Before BIGGS, Chief Judge, and McLAUGHLIN and KALODNER, Circuit Judges.

McLAUGHLIN, Circuit Judge.

The subject matter of these appeals is an admiralty action against the United States as the owner and operator of the S. S. Hannibal Hamlin on behalf of a minor seaman for damages resulting from personal injuries sustained in the service of the vessel and for maintenance and cure and wages. In No. 9561 the court below found that the libellant was not entitled to recover damages. In No. 9560 the finding was that libellant was entitled to maintenance and cure and to a year's wages plus a bonus for eleven months.

On September 22, 1944, the day of the accident involved, Shields was nineteen years old. Previously he had had three months at the Sheepshead Bay training school for the Merchant Marine where he had taken the Engine Room Course. After that he had made several voyages as an oiler. Three days prior to his accident he had joined the Hamlin at Philadelphia as an oiler. He was assigned to oiling the deck winches and he did this about four or five times a day for the first two days he was aboard. The third day he reported at eight o'clock in the morning, made ready his equipment and proceeded to oil the aft winches. Finishing with these he went forward where he had the operator shut off the starboard winch, which he oiled. He then went to the port winch. He was oiling this when the operator of the winch, a stevedore employee, prematurely started it. Shields' left hand was caught and crushed in the winch; in his effort to save it, his right hand was also badly mangled.
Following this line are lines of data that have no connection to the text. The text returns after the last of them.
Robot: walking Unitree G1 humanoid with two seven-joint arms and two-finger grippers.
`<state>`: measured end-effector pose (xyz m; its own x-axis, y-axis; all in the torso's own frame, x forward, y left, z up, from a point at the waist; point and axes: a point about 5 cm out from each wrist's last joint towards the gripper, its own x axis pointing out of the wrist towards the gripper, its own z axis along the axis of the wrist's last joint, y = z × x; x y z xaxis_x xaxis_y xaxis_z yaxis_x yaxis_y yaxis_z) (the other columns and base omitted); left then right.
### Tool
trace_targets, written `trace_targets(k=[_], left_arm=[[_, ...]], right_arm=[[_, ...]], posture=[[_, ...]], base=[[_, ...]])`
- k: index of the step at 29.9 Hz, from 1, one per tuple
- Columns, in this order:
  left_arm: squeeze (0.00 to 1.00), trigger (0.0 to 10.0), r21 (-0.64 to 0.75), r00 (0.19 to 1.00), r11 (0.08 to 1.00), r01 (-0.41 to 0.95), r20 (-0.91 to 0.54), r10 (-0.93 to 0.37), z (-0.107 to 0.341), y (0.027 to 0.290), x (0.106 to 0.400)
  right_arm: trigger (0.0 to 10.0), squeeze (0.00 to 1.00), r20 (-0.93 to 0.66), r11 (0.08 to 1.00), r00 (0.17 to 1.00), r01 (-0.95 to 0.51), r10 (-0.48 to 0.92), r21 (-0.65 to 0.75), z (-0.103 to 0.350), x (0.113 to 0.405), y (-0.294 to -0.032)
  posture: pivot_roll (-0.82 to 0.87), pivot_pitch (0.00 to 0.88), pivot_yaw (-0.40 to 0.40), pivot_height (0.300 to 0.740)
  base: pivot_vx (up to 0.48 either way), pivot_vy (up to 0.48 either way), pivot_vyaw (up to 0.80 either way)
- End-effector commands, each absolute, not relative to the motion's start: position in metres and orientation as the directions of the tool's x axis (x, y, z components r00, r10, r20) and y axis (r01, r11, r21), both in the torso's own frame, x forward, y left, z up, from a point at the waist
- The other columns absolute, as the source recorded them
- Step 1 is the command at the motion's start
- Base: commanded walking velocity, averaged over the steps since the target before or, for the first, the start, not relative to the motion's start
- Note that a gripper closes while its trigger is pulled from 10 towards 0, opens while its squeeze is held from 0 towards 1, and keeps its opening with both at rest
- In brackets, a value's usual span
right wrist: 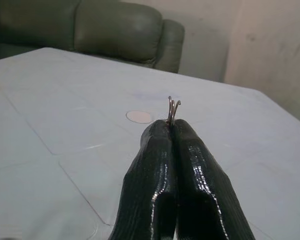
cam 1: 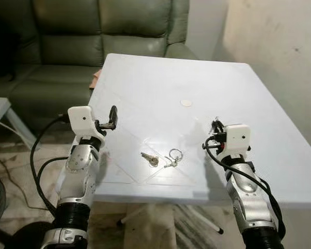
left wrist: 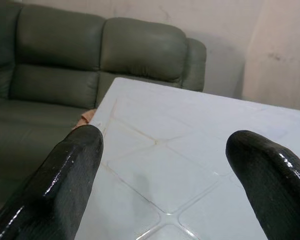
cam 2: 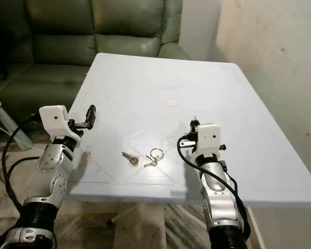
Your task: Hang keys on a hook
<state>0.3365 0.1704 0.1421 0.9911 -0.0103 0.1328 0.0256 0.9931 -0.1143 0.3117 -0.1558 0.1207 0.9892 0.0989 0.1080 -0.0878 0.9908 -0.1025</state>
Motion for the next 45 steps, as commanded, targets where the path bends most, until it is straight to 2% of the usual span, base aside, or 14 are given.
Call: trace_targets(k=[1,25,28,29,45], left_arm=[[0.00,10.0,-0.110,0.990,0.993,0.033,0.143,-0.017,0.1437,0.1658,0.3360],[0.00,10.0,-0.034,0.986,0.998,0.053,0.158,-0.047,0.1469,0.1618,0.3325],[0.00,10.0,-0.053,0.986,0.998,0.046,0.163,-0.037,0.1473,0.1621,0.3325],[0.00,10.0,-0.107,0.988,0.993,0.050,0.153,-0.033,0.1460,0.1616,0.3329],[0.00,10.0,-0.093,0.987,0.994,0.049,0.159,-0.034,0.1473,0.1584,0.3331]], right_arm=[[10.0,0.00,0.102,0.991,0.991,-0.081,0.092,-0.110,0.1225,0.3136,-0.1591],[10.0,0.00,0.101,0.988,0.990,-0.084,0.097,-0.130,0.1218,0.3117,-0.1569],[10.0,0.00,0.100,0.988,0.990,-0.087,0.101,-0.130,0.1220,0.3122,-0.1561],[10.0,0.00,0.100,0.988,0.990,-0.088,0.101,-0.130,0.1220,0.3123,-0.1560],[10.0,0.00,0.095,0.986,0.990,-0.094,0.107,-0.134,0.1201,0.3110,-0.1560]], posture=[[0.05,0.000,-0.039,0.740],[0.05,0.000,-0.040,0.740],[0.05,0.000,-0.041,0.740],[0.05,0.000,-0.041,0.740],[0.05,0.000,-0.043,0.740]], base=[[0.000,0.000,-0.67],[0.000,-0.020,-0.67],[0.000,-0.480,-0.67],[0.000,0.000,-0.67],[0.000,0.000,-0.67]])
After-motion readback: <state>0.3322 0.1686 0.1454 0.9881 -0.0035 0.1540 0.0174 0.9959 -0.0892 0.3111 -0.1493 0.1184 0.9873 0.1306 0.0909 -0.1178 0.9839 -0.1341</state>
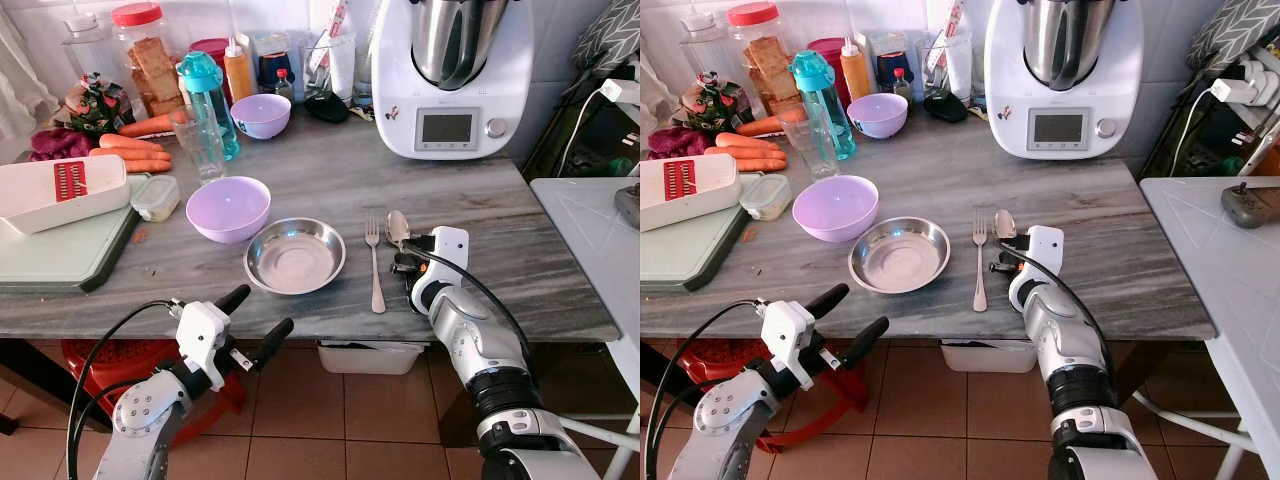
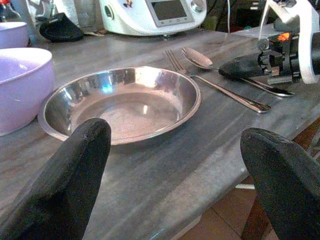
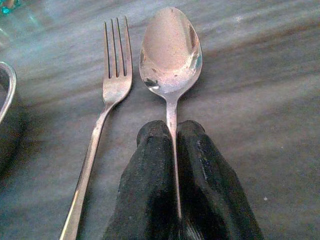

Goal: Setting the table

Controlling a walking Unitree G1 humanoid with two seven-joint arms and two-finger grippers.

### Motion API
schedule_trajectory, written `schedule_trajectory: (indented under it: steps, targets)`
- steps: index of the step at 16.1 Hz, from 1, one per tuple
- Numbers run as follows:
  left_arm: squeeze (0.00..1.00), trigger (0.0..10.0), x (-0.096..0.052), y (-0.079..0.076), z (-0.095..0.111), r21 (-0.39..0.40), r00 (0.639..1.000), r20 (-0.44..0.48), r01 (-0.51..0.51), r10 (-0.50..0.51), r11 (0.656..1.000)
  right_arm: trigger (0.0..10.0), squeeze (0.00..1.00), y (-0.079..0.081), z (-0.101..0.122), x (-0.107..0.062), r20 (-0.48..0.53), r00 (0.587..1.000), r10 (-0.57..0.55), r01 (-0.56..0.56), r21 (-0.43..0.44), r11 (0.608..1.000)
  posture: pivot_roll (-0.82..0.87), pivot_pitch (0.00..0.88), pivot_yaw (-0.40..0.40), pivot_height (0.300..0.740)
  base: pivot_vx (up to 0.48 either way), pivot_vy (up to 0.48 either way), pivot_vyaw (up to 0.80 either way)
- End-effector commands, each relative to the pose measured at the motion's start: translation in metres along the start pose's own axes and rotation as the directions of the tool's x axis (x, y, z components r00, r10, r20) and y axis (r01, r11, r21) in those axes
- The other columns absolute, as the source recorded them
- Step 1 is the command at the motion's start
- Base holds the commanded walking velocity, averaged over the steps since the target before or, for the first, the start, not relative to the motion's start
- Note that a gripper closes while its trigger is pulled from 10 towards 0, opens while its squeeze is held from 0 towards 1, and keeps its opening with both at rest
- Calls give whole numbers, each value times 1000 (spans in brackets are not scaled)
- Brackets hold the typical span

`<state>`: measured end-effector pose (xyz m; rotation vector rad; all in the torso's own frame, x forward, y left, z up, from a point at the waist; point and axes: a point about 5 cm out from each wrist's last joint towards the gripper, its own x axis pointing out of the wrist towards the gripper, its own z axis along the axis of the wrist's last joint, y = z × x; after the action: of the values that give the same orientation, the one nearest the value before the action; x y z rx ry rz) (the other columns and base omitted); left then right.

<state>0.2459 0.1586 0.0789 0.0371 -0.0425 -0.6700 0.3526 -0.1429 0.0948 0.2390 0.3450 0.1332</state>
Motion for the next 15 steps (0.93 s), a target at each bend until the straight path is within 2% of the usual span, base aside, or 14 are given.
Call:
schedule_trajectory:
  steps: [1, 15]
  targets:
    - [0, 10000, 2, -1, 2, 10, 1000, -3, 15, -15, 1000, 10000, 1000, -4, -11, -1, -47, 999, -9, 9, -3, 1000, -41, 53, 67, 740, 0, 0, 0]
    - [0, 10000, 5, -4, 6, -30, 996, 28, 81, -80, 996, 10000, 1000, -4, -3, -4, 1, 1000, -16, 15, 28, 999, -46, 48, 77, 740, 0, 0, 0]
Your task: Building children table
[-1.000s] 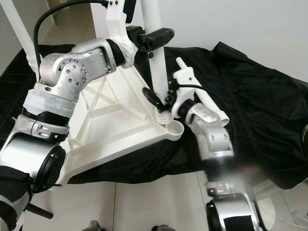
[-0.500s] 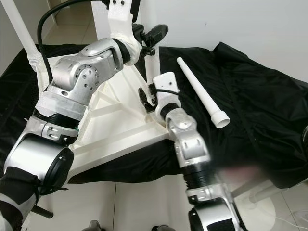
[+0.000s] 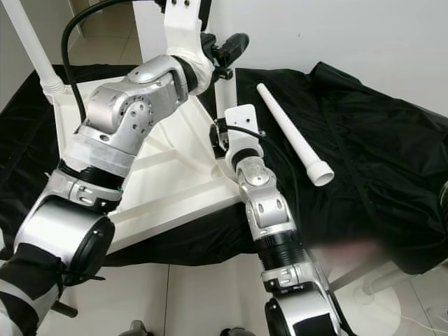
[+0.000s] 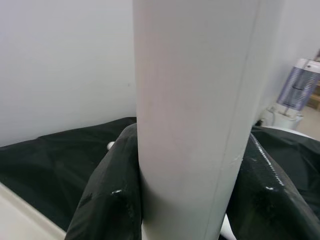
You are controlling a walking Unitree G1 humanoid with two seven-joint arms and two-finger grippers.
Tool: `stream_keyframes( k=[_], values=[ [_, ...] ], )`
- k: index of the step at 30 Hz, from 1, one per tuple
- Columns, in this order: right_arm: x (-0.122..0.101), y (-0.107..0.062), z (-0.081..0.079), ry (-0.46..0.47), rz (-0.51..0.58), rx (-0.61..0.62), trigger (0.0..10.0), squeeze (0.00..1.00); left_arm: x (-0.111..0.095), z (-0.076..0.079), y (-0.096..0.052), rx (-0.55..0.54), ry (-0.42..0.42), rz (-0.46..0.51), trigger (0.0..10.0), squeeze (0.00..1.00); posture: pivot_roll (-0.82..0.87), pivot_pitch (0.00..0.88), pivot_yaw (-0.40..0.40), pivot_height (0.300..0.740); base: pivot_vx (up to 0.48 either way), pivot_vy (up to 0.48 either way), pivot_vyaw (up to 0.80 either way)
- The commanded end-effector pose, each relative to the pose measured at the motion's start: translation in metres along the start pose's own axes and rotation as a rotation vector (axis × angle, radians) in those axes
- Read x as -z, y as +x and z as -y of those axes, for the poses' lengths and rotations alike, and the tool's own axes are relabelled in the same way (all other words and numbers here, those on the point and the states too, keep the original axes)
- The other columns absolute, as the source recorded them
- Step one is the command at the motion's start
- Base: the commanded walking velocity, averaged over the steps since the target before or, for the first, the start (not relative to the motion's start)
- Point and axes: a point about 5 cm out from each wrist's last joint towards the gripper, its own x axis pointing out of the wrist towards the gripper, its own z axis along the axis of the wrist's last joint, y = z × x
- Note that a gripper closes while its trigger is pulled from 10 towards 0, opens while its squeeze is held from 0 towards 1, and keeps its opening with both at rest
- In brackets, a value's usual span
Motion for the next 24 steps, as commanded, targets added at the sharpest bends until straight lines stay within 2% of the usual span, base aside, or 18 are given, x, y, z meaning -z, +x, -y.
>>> stream_keyframes(
  k=[1, 4, 11, 12, 13, 14, 15, 16, 17, 18, 19, 20, 24],
  values=[
    [-0.003, 0.004, 0.003, -0.012, 0.015, 0.025, 10.0, 0.00, -0.013, 0.007, 0.002, 0.013, 0.031, 0.048, 10.0, 0.00, -0.05, 0.061, -0.009, 0.740, 0.000, 0.000, 0.00],
    [-0.008, 0.010, 0.003, -0.032, 0.028, 0.030, 10.0, 0.00, -0.014, 0.008, 0.003, 0.012, 0.032, 0.050, 10.0, 0.00, -0.04, 0.065, -0.012, 0.740, 0.000, 0.000, 0.00],
    [-0.007, 0.013, 0.000, -0.038, 0.025, 0.026, 10.0, 0.00, -0.014, 0.008, 0.004, 0.010, 0.033, 0.051, 10.0, 0.00, -0.04, 0.067, -0.012, 0.740, 0.000, 0.000, 0.00],
    [-0.007, 0.013, -0.001, -0.038, 0.024, 0.023, 7.2, 0.00, -0.015, 0.008, 0.004, 0.009, 0.033, 0.052, 10.0, 0.00, -0.04, 0.066, -0.011, 0.740, 0.000, 0.000, 0.00],
    [-0.007, 0.013, -0.001, -0.038, 0.024, 0.023, 7.2, 0.00, -0.015, 0.008, 0.004, 0.009, 0.033, 0.052, 10.0, 0.00, -0.04, 0.066, -0.011, 0.740, 0.000, 0.000, 0.00],
    [-0.005, 0.013, -0.002, -0.037, 0.018, 0.020, 4.3, 0.00, -0.015, 0.009, 0.004, 0.008, 0.033, 0.053, 10.0, 0.00, -0.04, 0.066, -0.011, 0.740, 0.000, 0.000, 0.00],
    [-0.005, 0.013, -0.002, -0.037, 0.018, 0.020, 4.3, 0.00, -0.015, 0.009, 0.004, 0.008, 0.033, 0.053, 10.0, 0.00, -0.04, 0.066, -0.011, 0.740, 0.000, 0.000, 0.00],
    [-0.002, 0.013, -0.002, -0.031, 0.011, 0.019, 3.0, 0.00, -0.015, 0.009, 0.004, 0.007, 0.034, 0.054, 10.0, 0.00, -0.04, 0.068, -0.010, 0.740, 0.000, 0.000, 0.00],
    [-0.002, 0.013, -0.002, -0.031, 0.011, 0.019, 3.0, 0.00, -0.015, 0.009, 0.004, 0.007, 0.034, 0.054, 10.0, 0.00, -0.04, 0.068, -0.010, 0.740, 0.000, 0.000, 0.00],
    [-0.002, 0.014, -0.002, -0.029, 0.009, 0.019, 1.7, 0.00, -0.015, 0.009, 0.004, 0.007, 0.033, 0.055, 10.0, 0.00, -0.04, 0.069, -0.010, 0.740, 0.000, 0.000, 0.00],
    [-0.002, 0.014, -0.002, -0.029, 0.009, 0.019, 1.7, 0.00, -0.015, 0.009, 0.004, 0.007, 0.033, 0.055, 10.0, 0.00, -0.04, 0.069, -0.010, 0.740, 0.000, 0.000, 0.00],
    [-0.001, 0.014, -0.002, -0.027, 0.012, 0.019, 0.0, 0.00, -0.015, 0.010, 0.005, 0.009, 0.031, 0.056, 10.0, 0.00, -0.04, 0.069, -0.009, 0.740, 0.000, 0.000, 0.00],
    [-0.002, 0.016, 0.000, -0.026, 0.020, 0.030, 0.0, 0.00, -0.016, 0.011, 0.005, 0.013, 0.029, 0.057, 10.0, 0.00, -0.04, 0.070, -0.010, 0.740, 0.000, 0.000, 0.00]
  ],
)
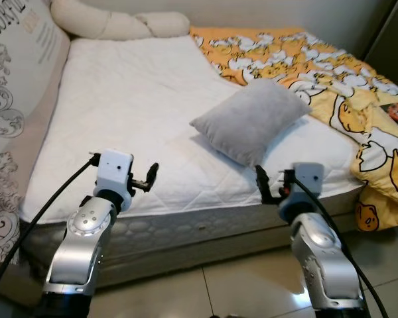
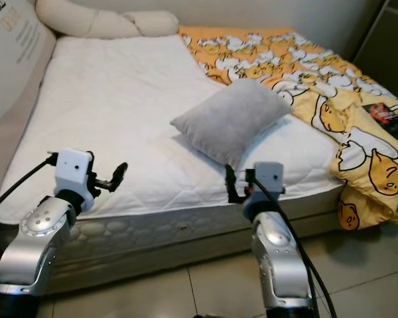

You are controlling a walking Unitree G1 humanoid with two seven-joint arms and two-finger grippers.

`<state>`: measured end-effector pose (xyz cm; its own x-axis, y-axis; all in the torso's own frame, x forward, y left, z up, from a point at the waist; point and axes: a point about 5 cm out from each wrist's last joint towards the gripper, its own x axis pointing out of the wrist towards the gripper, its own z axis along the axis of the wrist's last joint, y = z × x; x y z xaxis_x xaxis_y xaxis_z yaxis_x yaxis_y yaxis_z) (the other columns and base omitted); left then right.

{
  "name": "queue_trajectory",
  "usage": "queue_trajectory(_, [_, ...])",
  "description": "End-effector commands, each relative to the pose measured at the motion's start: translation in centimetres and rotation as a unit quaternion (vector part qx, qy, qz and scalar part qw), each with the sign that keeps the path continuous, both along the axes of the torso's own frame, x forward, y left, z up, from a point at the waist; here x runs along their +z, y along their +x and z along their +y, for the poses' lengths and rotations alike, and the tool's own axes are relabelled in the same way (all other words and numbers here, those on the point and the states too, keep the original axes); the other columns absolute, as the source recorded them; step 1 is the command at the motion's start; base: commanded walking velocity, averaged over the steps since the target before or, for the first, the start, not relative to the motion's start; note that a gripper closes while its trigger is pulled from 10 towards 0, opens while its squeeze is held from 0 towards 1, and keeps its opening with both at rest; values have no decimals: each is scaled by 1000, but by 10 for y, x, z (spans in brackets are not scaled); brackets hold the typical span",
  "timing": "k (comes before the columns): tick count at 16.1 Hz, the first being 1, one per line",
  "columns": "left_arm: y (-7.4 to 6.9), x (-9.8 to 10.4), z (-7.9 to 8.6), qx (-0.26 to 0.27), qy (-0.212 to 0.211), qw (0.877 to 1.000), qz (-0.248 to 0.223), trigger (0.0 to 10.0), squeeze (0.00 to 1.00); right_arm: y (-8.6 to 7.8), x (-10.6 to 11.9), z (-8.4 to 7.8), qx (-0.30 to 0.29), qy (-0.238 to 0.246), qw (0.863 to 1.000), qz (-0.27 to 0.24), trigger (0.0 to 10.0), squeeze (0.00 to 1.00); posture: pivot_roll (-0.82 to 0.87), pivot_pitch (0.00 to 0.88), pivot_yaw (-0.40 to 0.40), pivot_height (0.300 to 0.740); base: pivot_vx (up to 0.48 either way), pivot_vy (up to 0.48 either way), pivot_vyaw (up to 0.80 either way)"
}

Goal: Clean up the room

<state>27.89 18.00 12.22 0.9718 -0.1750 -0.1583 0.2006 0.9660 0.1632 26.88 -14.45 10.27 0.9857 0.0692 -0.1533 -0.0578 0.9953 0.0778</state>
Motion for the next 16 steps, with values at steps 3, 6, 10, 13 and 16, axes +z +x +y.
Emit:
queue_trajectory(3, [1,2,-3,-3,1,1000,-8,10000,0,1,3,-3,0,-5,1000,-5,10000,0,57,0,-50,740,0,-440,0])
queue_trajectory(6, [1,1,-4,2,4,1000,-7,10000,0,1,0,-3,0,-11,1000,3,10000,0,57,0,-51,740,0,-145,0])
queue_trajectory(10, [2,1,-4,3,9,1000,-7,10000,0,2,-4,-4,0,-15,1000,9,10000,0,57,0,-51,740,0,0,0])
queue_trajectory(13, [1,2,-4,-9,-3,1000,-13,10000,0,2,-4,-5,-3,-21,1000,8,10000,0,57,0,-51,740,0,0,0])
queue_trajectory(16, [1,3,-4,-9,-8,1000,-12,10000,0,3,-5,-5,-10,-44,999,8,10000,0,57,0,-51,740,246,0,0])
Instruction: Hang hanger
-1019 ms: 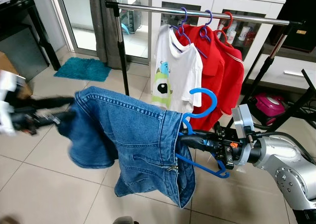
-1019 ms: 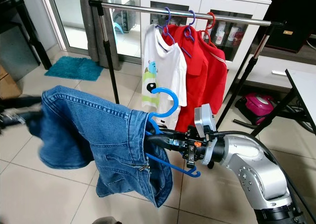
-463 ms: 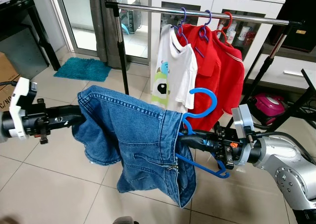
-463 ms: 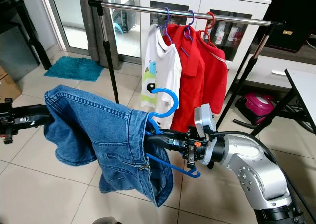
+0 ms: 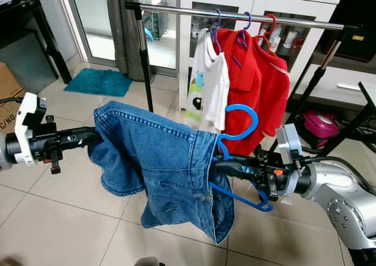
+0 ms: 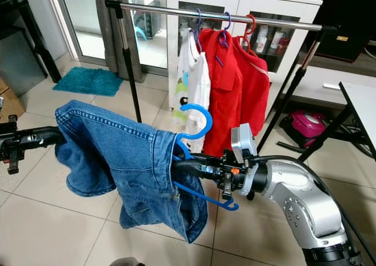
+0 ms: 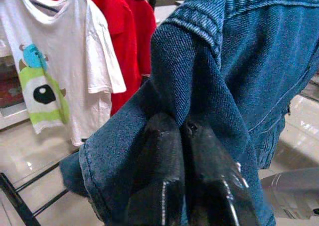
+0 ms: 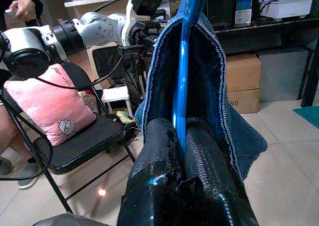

A companion suit on Shields' behalf against the stevedore company came on to trial first. It was settled after the close of the libellant's case for $30,000 and it was stipulated that the testimony in that litigation be received in this matter as part of the evidence.

Appellant's main point is that appellee violated its duty in allowing the work to be done in a dangerous fashion and in failing to provide a safe place. We agree that the ship owner's responsibility to furnish a safe place for the crew continues through any hazard created by longshoremen in loading the cargo and engaged by the owner for that purpose. In this connection, as the district judge stated, the method employed by the stevedores in operating the deck winches, if considered by itself, might well be thought dangerous to Shields in his job. The difficulty is that each winch on the deck of the Hamlin had a valve controlling the steam which powered the motor. Shields knew this; specifically he knew that shutting the steam off by turning the valve put the winch out of operation and he frankly stated that he had the right to shut off the steam if necessary in order to oil the winch. He did not shut off the steam to the forward port winch, the one which hurt him, prior to oiling it. Fifteen minutes prior to the accident, the operator of the starboard winch at Shields' direction, had shut off the power while Shields oiled it. In the situation we think it obvious that the district judge was correct in concluding that: "3. The respondent did not fail in any duty to supply a safe place for the libellant to work. The method of operating the winch adopted by the longshoreman did not render the place where Shields was working unsafe nor make it dangerous for him to oil the winch, so as to place any liability in respect of it upon the respondent."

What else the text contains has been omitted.